I am fairly new to C, and have written a simple program which generates a sine wave with a specified frequency and sample rate, and sends that to stdout as an unsigned 8-bit byte.

#include <stdio.h>
#include <math.h>
#include <stdint.h>

uint8_t sinco(int iCarrier, int iSampleRate, unsigned long ulIndex){return (sin(iCarrier * (2 * M_PI) * ulIndex / iSampleRate) * 127) + 128;}

void main(){    
    unsigned long t;
    const int iCarrier = 500;
    const int iSampleRate = 8000;

    for(t=0;;t++){
        putchar(sinco(iCarrier, iSampleRate, t));
    }
}

I realize that putchar() was not the most appropriate function, but it worked for what I needed at the time. Now I am currently trying to modify the program to output an unsigned 16-bit number, but I'm not sure what to replace putchar() with.

This is what I have so far:

#include <stdio.h>
#include <math.h>
#include <stdint.h>

uint16_t sinco(int iCarrier, int iSampleRate, unsigned long ulIndex){return (sin(iCarrier * (2 * M_PI) * ulIndex / iSampleRate) * 65535) + 65536;}

void main(){    
    unsigned long t;
    const int iCarrier = 500;
    const int iSampleRate = 8000;

    for(t=0;;t++){
        printf(%hu, sinco(iCarrier, iSampleRate, t));
    }
}

However once the value gets larger than 65,536, the program starts sending 32 bits to stdout. Is there a better alternative to putchar I can use which will correctly wrap around?

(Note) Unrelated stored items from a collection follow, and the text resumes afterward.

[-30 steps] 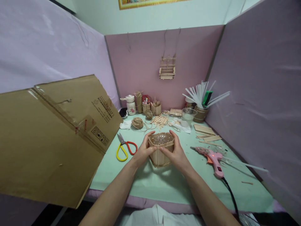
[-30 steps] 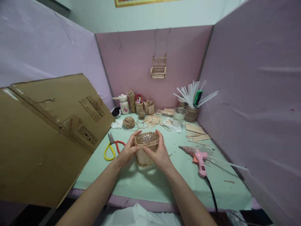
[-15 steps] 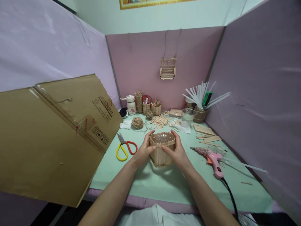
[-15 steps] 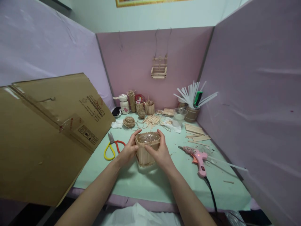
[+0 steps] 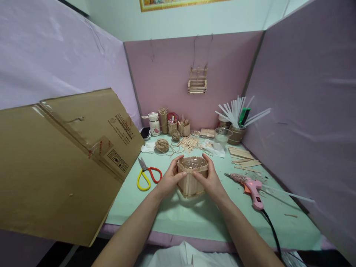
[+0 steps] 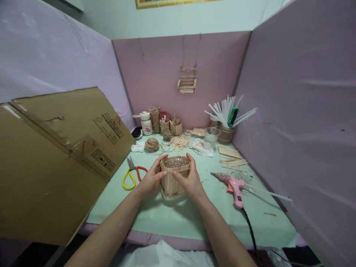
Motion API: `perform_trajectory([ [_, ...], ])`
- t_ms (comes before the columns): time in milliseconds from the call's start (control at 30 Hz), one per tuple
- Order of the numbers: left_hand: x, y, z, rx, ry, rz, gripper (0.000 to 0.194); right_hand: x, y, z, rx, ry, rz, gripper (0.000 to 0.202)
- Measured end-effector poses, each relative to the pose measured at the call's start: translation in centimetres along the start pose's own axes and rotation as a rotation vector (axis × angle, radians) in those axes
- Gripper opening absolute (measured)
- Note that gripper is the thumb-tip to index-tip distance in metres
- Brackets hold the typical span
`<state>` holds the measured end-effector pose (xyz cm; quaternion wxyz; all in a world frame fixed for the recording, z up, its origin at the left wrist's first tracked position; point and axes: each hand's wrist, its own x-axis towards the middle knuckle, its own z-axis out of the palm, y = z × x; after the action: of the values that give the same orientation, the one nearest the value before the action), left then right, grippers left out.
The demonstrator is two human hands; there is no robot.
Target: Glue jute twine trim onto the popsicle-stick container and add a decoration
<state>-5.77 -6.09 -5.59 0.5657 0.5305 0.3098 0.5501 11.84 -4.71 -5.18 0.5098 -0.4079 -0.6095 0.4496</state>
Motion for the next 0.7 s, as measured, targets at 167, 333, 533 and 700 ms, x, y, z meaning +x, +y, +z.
perform_trajectory([
  [167, -0.2, -0.1, 0.1, 0.017, 0.002, 0.011, 0.069, -0.2, -0.2, 0.1, -0.026, 0.015, -0.005, 0.089],
  [333, -0.3, 0.4, 0.5, 0.032, 0.007, 0.000, 0.076, -0.6, -0.5, 0.4, -0.040, 0.013, -0.027, 0.088],
  [533, -0.4, 0.9, 0.8, 0.086, 0.038, -0.002, 0.077, -0.8, -1.1, 0.6, -0.057, 0.017, -0.018, 0.088],
  [700, -0.4, 0.9, 0.9, 0.029, 0.051, -0.011, 0.079, -0.8, -1.4, 0.6, -0.052, -0.003, -0.004, 0.093],
])
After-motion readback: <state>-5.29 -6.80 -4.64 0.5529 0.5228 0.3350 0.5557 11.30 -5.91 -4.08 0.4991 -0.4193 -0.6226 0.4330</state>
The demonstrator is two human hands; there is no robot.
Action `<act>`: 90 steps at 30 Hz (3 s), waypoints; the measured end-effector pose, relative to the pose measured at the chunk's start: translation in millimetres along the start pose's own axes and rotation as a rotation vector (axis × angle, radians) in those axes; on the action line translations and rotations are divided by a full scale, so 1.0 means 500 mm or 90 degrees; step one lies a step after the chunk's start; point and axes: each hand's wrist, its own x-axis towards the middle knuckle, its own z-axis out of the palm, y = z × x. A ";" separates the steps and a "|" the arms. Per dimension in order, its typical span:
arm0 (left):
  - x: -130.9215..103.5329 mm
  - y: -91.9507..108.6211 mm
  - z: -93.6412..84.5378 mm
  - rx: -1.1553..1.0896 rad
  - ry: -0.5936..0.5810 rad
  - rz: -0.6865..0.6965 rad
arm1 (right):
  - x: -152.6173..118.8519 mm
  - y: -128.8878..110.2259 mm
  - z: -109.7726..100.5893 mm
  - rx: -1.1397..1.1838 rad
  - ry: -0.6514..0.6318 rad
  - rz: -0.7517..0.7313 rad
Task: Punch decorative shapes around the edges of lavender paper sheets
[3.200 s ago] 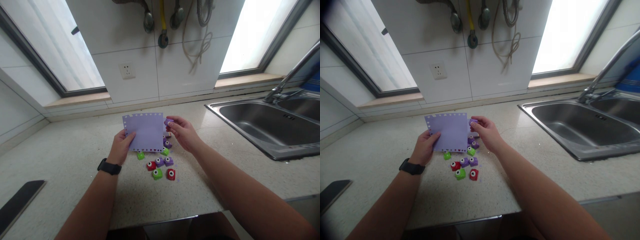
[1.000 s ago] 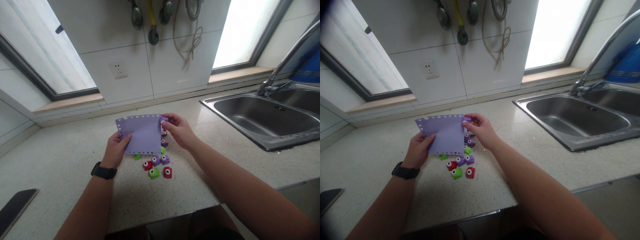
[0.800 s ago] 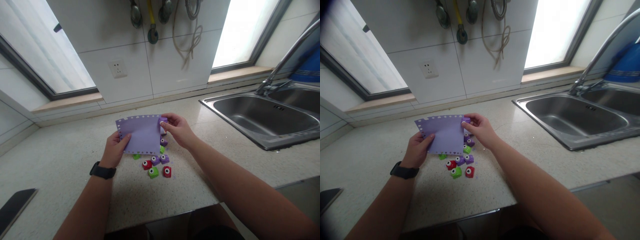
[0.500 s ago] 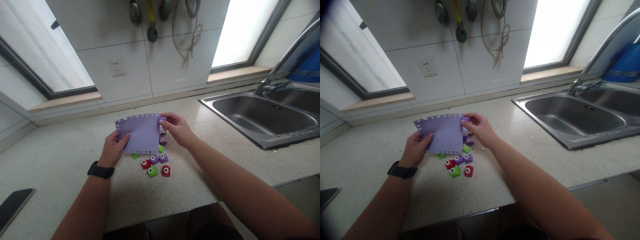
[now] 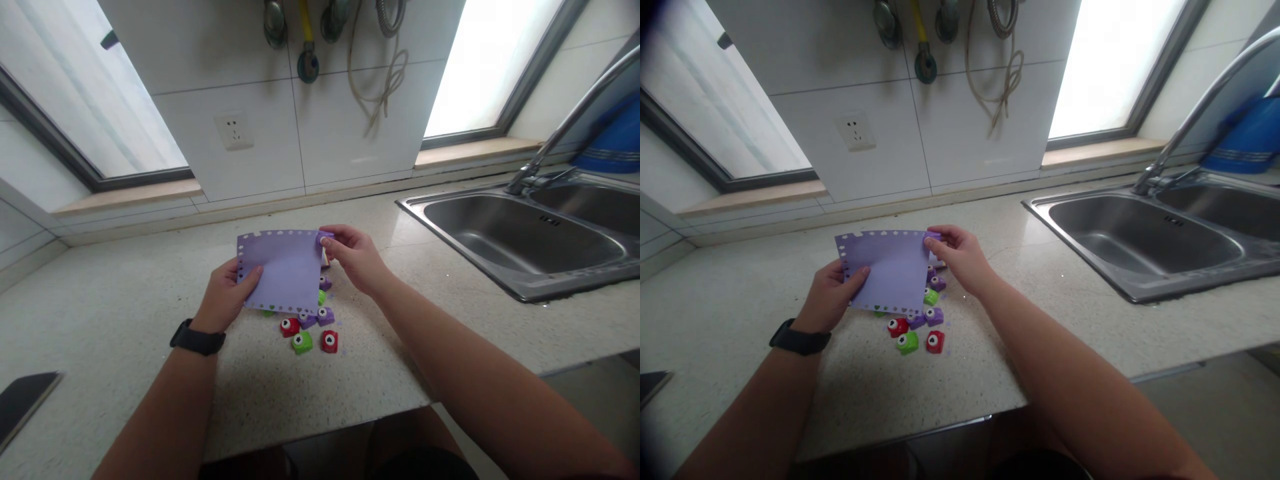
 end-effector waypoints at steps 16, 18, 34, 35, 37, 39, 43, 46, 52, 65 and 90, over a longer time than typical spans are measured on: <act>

You want to output a value that is encoded in two bytes. So output these two bytes successively. Which two bytes? It depends on how the 16-bit value is supposed to be encoded in two 8-bit values, ie on the endianness of the system that will read those two bytes.

Little-endian:

uint16_t w = sinco(…);
putchar(w & 0xff);
putchar((w >> 8) & 0xff);

Big-endian:

uint16_t w = sinco(…);
putchar((w >> 8) & 0xff);
putchar(w & 0xff);

If the system that reads the value has the same endianness as your CPU, then you can use a different strategy: write the value by dumping its memory contents. You can read any value in memory as an array of bytes, and you can use fwrite to write an array of bytes.